Liverpool Women’s Hospital staff escalate strike over unfair pay

Second week of action as private company refuses to pay agreed national NHS rate of pay – despite managers’ pay having risen

Liverpool Women’s Hospital staff employed by the private company OCS have resumed their strike this week, taking action today (Monday) with more planned for Wednesday.

The staff previously took one day of action on 25 February after a unanimous vote in favour of striking.

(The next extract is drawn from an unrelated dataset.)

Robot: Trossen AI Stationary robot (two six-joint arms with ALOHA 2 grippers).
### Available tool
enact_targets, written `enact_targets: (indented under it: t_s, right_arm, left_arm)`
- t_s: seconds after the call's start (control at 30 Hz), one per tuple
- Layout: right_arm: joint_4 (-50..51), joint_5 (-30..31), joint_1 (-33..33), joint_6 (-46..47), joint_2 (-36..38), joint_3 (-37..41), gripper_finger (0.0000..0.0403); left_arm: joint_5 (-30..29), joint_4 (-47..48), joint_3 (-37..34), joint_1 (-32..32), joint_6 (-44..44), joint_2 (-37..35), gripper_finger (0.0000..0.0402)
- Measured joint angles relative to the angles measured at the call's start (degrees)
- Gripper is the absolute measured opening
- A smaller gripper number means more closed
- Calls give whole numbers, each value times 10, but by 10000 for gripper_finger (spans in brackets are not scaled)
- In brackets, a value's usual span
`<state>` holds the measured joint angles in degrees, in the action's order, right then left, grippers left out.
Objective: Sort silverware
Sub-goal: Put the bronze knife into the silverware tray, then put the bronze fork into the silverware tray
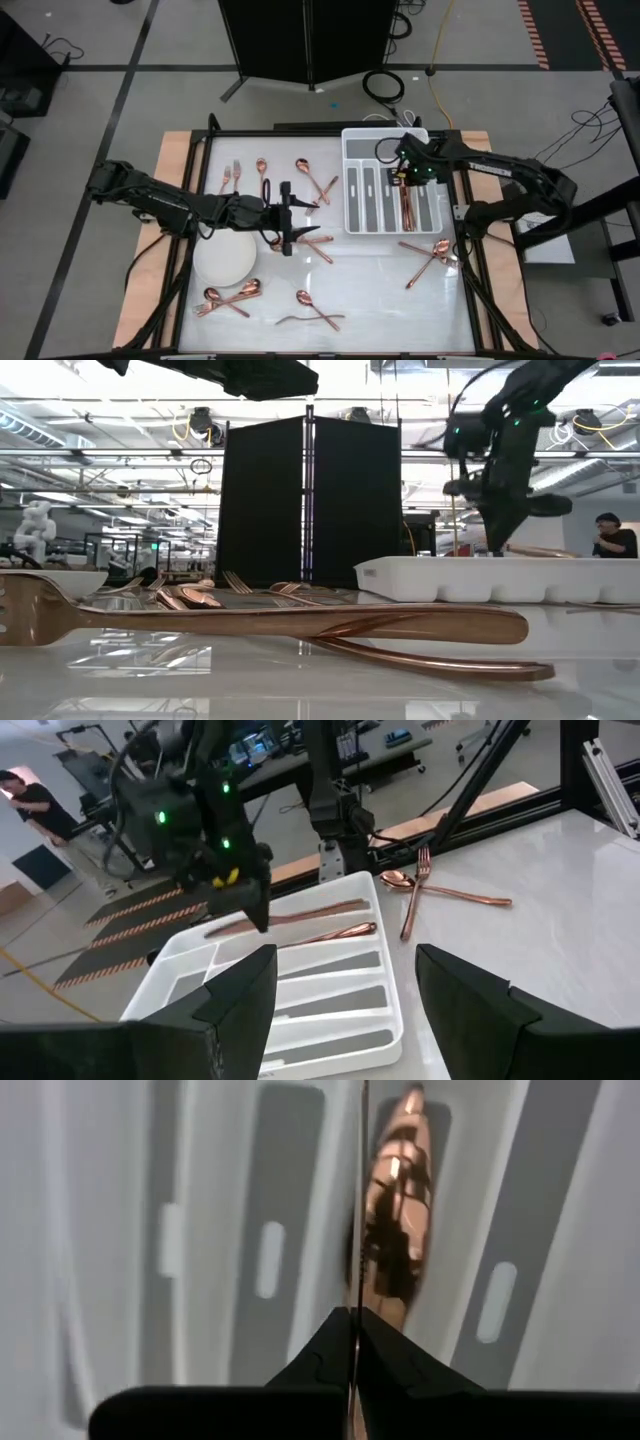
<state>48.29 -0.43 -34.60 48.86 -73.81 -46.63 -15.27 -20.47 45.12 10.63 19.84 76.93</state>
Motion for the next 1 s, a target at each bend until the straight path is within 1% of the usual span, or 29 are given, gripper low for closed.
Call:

More than 40 staff who work as cleaners, catering staff, porters and security officers joined the strike, which has been provoked by the refusal of OCS to pay them the NHS rate for the job.

OCS staff on the minimum wage are paid £1 an hour less than if they were on the NHS rate – which costs them up to £2,150 this year alone.

UNISON has recently learned that managers employed by OCS have seen their pay increase by more than 10% since the company took over the contract. Managers now enjoy salaries close to £50,000, while frontline workers are struggling to get by on the minimum wage.

Kerry Cornwall is a catering assistant at the Liverpool Women’s Hospital, employed by OCS and is taking part in the strike.

She said: “An extra pound an hour would mean I can possibly take my kids on a small break, or make their birthdays or Christmases a little more memorable.

“It wouldn’t make me rich, but it would make my life a little richer by taking some of my constant financial worry away.

“And I do play a part in keeping our NHS going. It’s only fair that I should get NHS pay.”

Julie Copeland is a ward sister at the hospital. She said: “The OCS staff should get the pay that they are entitled to. They go above and beyond every day in helping us to care for patients. They’re as much part of our team as anyone and they should be recognised and paid equitably.”

UNISON north west regional organiser Maria Moss observed: “NHS pay rates were increased last year nationally to reflect that low-paid staff are really struggling to get by. Pay rises were targeted to those who are the lowest-paid.

“But OCS have decided not to pay their frontline staff the proper NHS rate for their job and instead, leave them on the minimum wage.  Meanwhile, they have found the money to bump up the pay of their managers.

“The NHS is based on the principles of fairness and equality, but OCS seems to think that it’s OK for them to turn that on its head and impoverish frontline workers while favoured managers get arbitrary pay rises.

“OCS need to recognise that all hospital workers should be treated fairly and they should be paid the NHS rate for the job. If OCS don’t understand that, they have no business operating in our NHS.”